Article about: Carl, I have another item relating to a camp survivor. Mine is of course, my SS Totenkopf, as you see in my display picture. Apologies to those who've read this before! I purchased it from t

  1. #11

    Default Re: Your favourite item with a story

    Carl, I have another item relating to a camp survivor. Mine is of course, my SS Totenkopf, as you see in my display picture. Apologies to those who've read this before!

    I purchased it from the nephew of the British soldier named Harold Belson, who brought it back from the war. I had no idea it's history was known until I casually asked after buying it. This is what he told me-

    'Hi Mathew,

    Just to reiterate what I mentioned before.
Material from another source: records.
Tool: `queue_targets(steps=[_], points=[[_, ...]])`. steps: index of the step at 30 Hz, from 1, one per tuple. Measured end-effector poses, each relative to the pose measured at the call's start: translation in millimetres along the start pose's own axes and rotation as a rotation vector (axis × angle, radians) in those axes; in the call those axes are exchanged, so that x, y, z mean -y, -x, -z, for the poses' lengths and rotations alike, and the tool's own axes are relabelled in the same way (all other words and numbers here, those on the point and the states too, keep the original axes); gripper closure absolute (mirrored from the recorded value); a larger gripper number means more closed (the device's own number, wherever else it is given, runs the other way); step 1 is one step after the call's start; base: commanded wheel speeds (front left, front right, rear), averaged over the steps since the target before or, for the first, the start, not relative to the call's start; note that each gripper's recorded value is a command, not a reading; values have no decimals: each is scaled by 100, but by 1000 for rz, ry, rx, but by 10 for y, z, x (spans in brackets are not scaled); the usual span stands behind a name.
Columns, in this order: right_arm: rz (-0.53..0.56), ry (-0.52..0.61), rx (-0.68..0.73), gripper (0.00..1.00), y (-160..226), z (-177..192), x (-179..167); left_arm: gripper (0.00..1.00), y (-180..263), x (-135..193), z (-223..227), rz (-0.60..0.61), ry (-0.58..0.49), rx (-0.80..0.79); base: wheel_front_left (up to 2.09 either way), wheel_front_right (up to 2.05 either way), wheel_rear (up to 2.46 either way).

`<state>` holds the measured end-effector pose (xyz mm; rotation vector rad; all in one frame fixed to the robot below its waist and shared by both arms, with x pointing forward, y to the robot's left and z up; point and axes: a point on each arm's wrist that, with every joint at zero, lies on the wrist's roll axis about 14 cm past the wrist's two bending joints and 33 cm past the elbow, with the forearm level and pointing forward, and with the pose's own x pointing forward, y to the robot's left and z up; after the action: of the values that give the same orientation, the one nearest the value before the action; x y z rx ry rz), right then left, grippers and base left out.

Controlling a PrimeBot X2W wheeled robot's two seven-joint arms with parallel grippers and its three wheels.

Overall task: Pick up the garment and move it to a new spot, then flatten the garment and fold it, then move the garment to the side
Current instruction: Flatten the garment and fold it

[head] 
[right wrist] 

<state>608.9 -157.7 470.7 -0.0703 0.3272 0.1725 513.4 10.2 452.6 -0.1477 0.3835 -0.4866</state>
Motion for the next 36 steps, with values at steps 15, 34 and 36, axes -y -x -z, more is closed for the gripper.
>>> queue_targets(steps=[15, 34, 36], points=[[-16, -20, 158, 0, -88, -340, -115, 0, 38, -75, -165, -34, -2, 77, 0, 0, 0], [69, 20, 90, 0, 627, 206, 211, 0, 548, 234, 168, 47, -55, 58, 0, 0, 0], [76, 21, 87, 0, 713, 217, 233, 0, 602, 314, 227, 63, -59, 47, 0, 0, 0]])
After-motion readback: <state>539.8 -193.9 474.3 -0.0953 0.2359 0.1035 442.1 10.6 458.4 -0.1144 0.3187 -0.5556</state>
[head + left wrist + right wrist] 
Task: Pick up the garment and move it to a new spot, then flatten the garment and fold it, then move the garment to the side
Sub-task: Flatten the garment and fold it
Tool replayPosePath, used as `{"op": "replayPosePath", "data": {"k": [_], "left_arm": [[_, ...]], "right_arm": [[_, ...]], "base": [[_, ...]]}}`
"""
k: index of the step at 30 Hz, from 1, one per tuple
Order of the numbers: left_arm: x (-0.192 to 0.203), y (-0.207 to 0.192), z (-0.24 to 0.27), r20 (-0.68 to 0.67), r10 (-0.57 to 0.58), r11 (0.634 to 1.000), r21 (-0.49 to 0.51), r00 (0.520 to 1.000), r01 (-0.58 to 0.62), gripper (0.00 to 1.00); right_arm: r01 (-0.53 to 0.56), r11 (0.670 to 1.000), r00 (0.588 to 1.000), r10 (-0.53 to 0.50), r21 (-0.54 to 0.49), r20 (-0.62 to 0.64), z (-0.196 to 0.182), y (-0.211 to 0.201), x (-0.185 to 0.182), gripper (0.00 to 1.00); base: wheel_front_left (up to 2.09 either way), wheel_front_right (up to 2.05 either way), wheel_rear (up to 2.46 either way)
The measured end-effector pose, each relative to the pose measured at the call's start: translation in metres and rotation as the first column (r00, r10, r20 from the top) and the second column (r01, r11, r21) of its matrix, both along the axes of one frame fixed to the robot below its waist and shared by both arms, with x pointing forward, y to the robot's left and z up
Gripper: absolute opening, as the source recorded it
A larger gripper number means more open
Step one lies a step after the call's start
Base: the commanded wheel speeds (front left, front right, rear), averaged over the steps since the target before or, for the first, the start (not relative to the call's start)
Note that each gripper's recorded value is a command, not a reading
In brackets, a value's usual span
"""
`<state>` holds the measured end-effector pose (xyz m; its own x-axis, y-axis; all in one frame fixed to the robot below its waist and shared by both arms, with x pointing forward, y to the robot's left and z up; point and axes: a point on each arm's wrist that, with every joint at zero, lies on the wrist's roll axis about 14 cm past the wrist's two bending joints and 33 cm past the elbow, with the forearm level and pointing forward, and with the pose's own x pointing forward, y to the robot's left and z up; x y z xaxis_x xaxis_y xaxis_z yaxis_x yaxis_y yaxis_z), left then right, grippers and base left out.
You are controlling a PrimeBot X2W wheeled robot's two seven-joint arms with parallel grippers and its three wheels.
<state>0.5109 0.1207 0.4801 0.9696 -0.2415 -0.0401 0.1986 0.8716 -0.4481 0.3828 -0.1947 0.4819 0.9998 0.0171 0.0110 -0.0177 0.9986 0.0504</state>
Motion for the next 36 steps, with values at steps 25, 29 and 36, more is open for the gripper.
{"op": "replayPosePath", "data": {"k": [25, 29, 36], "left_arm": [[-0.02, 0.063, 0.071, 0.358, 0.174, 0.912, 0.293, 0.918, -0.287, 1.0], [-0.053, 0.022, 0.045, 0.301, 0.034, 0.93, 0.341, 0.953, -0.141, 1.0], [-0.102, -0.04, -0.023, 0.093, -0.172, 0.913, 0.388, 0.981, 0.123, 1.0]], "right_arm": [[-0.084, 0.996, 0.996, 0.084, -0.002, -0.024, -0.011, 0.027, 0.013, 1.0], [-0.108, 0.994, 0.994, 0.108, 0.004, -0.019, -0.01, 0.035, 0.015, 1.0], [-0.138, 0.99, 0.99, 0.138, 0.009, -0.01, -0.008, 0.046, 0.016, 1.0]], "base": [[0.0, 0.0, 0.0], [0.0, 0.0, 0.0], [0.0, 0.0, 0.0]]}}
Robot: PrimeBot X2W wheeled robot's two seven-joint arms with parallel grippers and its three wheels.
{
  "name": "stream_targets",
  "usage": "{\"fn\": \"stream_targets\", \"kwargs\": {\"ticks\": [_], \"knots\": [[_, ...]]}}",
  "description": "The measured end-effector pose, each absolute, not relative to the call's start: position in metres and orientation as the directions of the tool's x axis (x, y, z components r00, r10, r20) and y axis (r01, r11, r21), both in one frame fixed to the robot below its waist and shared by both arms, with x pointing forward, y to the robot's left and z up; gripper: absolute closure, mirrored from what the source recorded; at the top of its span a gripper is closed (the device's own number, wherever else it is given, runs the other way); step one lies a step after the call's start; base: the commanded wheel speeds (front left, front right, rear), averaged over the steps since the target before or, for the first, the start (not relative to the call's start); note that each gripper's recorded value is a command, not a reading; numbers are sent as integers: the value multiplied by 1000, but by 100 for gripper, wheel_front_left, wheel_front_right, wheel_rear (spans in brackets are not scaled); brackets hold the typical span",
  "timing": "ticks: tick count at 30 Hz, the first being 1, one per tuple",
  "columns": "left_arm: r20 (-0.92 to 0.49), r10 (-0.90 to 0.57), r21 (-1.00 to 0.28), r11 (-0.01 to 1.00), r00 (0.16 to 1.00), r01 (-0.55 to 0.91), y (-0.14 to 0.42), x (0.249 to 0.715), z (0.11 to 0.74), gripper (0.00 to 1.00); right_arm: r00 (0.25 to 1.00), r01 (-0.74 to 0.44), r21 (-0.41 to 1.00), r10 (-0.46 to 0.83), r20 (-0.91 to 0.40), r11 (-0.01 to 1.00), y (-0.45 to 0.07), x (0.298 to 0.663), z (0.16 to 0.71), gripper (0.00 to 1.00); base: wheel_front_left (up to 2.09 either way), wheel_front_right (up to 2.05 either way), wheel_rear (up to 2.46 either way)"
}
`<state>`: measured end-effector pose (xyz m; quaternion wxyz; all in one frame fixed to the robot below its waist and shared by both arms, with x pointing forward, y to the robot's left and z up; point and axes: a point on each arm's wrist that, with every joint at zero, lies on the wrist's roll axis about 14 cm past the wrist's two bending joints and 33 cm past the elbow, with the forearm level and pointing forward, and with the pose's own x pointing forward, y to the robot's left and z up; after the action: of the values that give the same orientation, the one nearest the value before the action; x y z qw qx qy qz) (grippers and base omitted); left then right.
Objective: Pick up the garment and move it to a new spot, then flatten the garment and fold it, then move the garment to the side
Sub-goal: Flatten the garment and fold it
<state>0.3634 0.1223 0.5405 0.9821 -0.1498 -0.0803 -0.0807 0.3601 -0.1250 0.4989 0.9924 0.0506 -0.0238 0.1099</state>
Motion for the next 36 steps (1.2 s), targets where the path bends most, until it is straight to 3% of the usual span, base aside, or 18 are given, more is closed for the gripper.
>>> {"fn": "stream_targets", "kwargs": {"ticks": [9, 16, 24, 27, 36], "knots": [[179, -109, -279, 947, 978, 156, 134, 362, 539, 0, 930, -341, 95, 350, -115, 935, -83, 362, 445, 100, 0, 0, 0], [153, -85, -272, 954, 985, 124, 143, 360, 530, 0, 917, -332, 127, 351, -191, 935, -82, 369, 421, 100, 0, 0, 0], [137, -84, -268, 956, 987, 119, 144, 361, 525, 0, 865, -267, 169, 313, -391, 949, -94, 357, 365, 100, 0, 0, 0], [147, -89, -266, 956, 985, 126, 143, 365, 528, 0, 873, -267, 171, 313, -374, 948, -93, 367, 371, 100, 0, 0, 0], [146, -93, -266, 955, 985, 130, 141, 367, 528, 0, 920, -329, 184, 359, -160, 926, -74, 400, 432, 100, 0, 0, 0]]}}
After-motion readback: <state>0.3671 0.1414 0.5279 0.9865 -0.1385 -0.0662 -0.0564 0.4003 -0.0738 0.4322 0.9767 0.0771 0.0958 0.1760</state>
    I was given this badge in 1953 by an uncle who served in the Royal Engineers and was in action in France and Germany. From what I was told and he didn’t like talking about it but in his words. He was sent to Belsen to undertake a clean up operation which included maintenance on bulldozers which were used to bury bodies. Whilst he was there one of the inmates came over to him and pressed your badge into his hand and said,”This is token for you to keep.” My uncle felt so sorry for him he gave him his leather jerkin which is a sleeveless leather jacket that the engineers used to wear and told the man your one of us now so you can help me out. My uncle insists because he gave the man something to do, a purpose, it kept that man alive. My uncle was only there for two days and he was moved on but he said it took a week to get the smell out of his clothes and never knew whether the man survived.

    Sorry this is such a sad story but that’s how my uncle got the badge. When he gave it to me, my first thought was it might be a pirates badge and as a child whenever we played pirates I was always the captain cos I had the real pirates badge.
    All the Best, '


    I find the story incredibly poignant, and somewhat symbolic, that a freed prisoner of the Nazi Regime came to possess this badge. I wonder sometimes exactly how and why they decided to take the insignia- if they took it directly from a guard, or perhaps raided it from the SS uniform store (I've read an account of freed prisoners plundering the gear and walking around the camp in SS uniform!). Did they take the cap or just the insignia? Did they take it initially as something to sell or trade? Or as trophy of their survival and the fall of their oppressors? Regardless, I find the exchange between the man and the soldier touching- it's a dark item with an aspect of hope surrounding it.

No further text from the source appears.